Les discussions sur la politique économique ont tendance à fluctuer entre d’une part l’idée que le marché constitue la solution et que l’État est une menace et d’autre part la proposition inverse. Notre projet « réimaginer l’économie » part quant à lui du postulat que le marché et l’État sont complémentaires. Nous cherchons donc à comprendre comment l’État peut travailler avec le secteur privé dans un esprit de collaboration afin d’accroître le nombre d’emplois productifs de qualité. Notre hypothèse est que de nombreuses collaborations intersectorielles novatrices sont déjà en place dans un certain nombre de lieux. Aux États-Unis, il existe de nombreuses expériences locales où des groupements d’entreprises font équipe avec des agences de développement économique locales, des collèges communautaires et des bureaux locaux de la Small Business Administration afin de développer une vision commune et investir dans des domaines qui permettent de créer de nouvelles opportunités d’emploi. Celles qui sont couronnées de succès ont créé des processus itératif de collaboration dans lesquels les agences publiques assurent la coordination, fournissent des financements, investissent dans les compétences, en échange de quoi les entreprises et les autres entités du secteur privé s’engagent à investir dans la création d’emplois de qualité. Idéalement, ce modèle pourrait être étendu au niveau fédéral. Cela devrait être accompagné d’investissements dans les nouvelles technologies favorables aux travailleurs, c’est-à-dire des innovations qui augmentent la productivité de la main d’œuvre plutôt qu’elles ne la remplacent. 

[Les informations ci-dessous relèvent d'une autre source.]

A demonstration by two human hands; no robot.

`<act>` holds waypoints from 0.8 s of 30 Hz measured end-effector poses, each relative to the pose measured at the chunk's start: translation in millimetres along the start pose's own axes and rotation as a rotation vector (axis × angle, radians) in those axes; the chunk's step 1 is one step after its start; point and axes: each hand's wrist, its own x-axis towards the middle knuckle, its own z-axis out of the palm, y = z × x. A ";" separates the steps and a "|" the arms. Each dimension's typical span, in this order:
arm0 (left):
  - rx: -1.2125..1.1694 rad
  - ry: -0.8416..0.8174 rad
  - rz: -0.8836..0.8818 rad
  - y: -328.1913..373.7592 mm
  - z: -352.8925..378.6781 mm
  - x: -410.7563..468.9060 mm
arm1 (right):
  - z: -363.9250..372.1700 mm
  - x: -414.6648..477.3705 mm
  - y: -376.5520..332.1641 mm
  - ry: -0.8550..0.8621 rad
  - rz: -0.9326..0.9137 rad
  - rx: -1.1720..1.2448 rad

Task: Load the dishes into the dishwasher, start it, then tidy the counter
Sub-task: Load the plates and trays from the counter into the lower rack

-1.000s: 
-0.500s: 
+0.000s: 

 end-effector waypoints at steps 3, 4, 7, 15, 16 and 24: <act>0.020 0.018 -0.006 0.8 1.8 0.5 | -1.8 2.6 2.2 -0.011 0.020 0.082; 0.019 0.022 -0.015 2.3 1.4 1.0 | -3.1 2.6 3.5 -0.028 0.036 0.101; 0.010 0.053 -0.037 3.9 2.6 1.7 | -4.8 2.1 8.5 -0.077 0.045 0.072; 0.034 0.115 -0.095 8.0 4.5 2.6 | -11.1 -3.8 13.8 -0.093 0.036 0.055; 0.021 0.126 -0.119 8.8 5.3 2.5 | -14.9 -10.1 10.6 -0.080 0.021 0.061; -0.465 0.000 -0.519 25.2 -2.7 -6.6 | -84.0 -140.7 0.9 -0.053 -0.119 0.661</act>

D’un côté, nous avons une sorte de théorie générale selon laquelle nous avons besoin de meilleurs mécanismes pour la collaboration entre le gouvernement et le secteur privé. D’autre part, nous avons ces germes d’expérience. Et ce que nous voulons faire, c’est relier tout cela d’une manière qui permette d’élargir nos perspectives et nos idées sur la façon dont nous pouvons créer des économies prospères. Nous voulons enrichir notre compréhension des collaborations qui fonctionnent bien et des cas où cela ne fonctionne pas. Parce qu’il s’agit de la principale énigme. Il ne s’agit pas seulement de savoir comment faire décoller ces collaborations, mais aussi comment s’assurer qu’elles remplissent un objectif public pour éviter qu’elles ne se transforment en une instance de corporatisme qui servent que les besoins de quelques initiés.

Sources
  1. Dani Rodrik, ‘The New Productivism Paradigm ?, Project Syndicate, 5 juillet 2022.